Method for Extracting and cleansing varchar2 to number data (from traditional to simplified)
Background]
When extracting the "contact number" field for data extraction, it is found that some Chinese and English characters exist. You need to clear this field.
[Cause of spam Data]
If a field such as "contact number" is set to number at the beginning of the design, rather than varchar2, A constraint is imposed on the front-end software, I believe there will be no such interference in English or Chinese, and no junk data will appear. Now, I have to find a solution.
[Solution process]
I started to think about the complexity. I wanted to use a function for judgment and then use case for processing.
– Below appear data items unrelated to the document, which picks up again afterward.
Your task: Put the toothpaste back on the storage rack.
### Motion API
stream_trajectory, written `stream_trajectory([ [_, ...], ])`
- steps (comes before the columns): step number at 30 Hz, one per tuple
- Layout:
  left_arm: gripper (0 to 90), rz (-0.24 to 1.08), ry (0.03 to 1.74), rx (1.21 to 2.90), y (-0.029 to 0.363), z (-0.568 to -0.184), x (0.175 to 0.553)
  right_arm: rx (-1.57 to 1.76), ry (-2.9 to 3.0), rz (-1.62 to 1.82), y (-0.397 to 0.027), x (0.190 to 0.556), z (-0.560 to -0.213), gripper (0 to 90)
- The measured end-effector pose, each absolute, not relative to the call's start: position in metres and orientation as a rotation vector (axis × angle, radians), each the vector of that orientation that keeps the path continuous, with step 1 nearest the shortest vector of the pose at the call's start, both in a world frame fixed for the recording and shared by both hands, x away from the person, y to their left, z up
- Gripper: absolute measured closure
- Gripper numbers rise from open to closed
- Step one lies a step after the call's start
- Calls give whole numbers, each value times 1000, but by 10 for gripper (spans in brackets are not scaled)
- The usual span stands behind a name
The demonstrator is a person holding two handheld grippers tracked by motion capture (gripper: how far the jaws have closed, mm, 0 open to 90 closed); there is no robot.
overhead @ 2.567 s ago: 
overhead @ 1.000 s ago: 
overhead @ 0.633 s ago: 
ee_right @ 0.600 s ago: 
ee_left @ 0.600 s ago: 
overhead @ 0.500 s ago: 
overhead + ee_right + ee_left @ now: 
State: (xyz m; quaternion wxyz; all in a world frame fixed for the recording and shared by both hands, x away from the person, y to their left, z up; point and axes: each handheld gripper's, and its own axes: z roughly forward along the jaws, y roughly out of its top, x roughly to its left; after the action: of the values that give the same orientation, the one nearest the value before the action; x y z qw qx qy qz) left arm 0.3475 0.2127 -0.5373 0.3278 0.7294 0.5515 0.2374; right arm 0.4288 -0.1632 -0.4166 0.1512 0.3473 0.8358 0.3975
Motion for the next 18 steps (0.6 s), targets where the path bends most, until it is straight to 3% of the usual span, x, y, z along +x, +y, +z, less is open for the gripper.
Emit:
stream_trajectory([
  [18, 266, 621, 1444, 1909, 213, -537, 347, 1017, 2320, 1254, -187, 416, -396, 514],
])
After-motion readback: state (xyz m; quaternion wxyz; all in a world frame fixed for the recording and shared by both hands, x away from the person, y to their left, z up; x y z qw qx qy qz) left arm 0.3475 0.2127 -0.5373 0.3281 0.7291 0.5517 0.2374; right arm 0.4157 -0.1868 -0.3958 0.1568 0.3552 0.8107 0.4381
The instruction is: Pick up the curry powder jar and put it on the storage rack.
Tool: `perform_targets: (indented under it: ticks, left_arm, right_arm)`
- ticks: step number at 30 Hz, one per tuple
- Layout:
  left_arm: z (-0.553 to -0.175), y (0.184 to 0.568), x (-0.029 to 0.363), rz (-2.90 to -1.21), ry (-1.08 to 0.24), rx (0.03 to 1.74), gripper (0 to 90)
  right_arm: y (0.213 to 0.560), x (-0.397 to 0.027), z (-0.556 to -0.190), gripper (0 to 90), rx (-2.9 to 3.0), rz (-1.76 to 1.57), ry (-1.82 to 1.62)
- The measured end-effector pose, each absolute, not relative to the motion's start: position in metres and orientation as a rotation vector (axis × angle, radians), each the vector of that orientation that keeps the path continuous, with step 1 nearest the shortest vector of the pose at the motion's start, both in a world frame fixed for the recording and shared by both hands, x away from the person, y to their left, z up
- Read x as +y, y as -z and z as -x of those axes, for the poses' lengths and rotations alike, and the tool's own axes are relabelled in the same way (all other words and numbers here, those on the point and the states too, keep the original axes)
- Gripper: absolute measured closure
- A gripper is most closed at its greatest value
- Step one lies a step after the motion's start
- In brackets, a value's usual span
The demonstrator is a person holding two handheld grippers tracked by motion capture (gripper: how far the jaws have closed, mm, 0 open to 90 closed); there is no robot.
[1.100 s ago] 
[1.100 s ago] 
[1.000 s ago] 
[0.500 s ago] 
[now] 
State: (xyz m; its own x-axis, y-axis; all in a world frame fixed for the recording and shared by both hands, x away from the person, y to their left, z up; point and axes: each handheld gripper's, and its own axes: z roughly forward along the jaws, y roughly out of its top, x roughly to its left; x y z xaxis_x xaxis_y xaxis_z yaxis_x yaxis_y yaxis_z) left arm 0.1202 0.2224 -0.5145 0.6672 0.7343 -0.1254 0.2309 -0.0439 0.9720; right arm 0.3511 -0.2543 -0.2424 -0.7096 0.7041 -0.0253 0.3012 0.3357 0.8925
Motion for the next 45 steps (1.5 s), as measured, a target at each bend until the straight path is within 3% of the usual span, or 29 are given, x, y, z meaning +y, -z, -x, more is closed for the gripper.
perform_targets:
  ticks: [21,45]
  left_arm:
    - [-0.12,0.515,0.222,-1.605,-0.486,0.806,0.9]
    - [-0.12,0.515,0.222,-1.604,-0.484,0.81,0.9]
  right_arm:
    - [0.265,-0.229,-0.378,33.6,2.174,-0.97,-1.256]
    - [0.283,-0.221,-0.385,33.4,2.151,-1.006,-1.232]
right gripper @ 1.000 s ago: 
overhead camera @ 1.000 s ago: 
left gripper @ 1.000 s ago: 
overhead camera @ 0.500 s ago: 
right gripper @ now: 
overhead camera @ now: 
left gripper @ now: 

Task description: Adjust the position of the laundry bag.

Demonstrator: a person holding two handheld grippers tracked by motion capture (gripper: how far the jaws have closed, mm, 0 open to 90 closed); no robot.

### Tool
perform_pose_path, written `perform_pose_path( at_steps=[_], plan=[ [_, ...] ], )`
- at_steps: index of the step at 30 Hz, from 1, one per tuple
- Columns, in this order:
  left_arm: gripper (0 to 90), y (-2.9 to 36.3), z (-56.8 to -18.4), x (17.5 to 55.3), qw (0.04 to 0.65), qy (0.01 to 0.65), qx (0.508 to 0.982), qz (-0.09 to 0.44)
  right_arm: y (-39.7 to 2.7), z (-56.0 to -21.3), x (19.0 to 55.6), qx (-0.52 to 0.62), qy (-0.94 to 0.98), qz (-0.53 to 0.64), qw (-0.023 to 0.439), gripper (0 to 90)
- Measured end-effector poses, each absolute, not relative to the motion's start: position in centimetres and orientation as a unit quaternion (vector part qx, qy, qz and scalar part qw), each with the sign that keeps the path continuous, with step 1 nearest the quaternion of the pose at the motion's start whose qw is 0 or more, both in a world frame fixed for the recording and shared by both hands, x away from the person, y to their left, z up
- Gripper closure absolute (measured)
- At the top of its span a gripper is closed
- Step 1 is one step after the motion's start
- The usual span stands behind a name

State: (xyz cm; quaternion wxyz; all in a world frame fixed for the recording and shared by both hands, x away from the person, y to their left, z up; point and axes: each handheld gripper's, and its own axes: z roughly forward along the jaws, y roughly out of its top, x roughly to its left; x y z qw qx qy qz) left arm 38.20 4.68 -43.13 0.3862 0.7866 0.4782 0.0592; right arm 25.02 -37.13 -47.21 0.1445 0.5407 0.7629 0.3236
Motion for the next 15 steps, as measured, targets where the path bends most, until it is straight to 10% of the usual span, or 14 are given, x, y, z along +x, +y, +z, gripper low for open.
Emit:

But then I got the DBA prompt from other companies and used a regular expression to solve it!
The following is a simulated experiment:
1. Create an experiment table (source)
Createtable test_num
(
Telvarchar2 (32)
);
2. Create some experimental data (source)
3. Create an experiment target table (target end)
Createtable test_num_new
(
Telnumber
);
4. insert data from the source end to the target end
5. Create a judgment Function
Create or replace function isnum (v_in varchar2)
Return varchar is
Val_err exception;
Pragma exception_init (val_err,-6502 );
Scrub_num number;
Begin
Scrub_num: = to_number (v_in );
Return 'y ';
Exception when val_err then
Return 'n ';
End;
Function purpose: Pass the value to the isnum function. If number is used, return Y. If not number, return N.
6. Use case and functions for cleaning
Insert into test_num_new select case isnum (TEL) when 'y' then TEL
When 'n' then''
End from test_num;
Commit;
7. view the target table after cleaning
The cleaning of junk data is completed. But is this complicated?
Use a regular expression.
8. Clear Target Data
Truncate table test_num_new;
9. insert data to the target table using regular expressions
Insert into test_num_new select REGEXP_REPLACE (tel, '\ d', '') from test_num;
Commit;
10. view the target table
We can see that the regular expression can be used to remove Chinese and English interference from the processed data and only save the number to achieve the expected effect. Compared with the previous case and function implementation, simplified a lot.
The experiment is complete.
[Summary]
Use regular expressions to retain only the number to remove Chinese and English interference.
Syntax: REGEXP_REPLACE (field name or string, '\ d ','')
Meaning: remove non-number characters in the field
\ D: indicates a non-number character.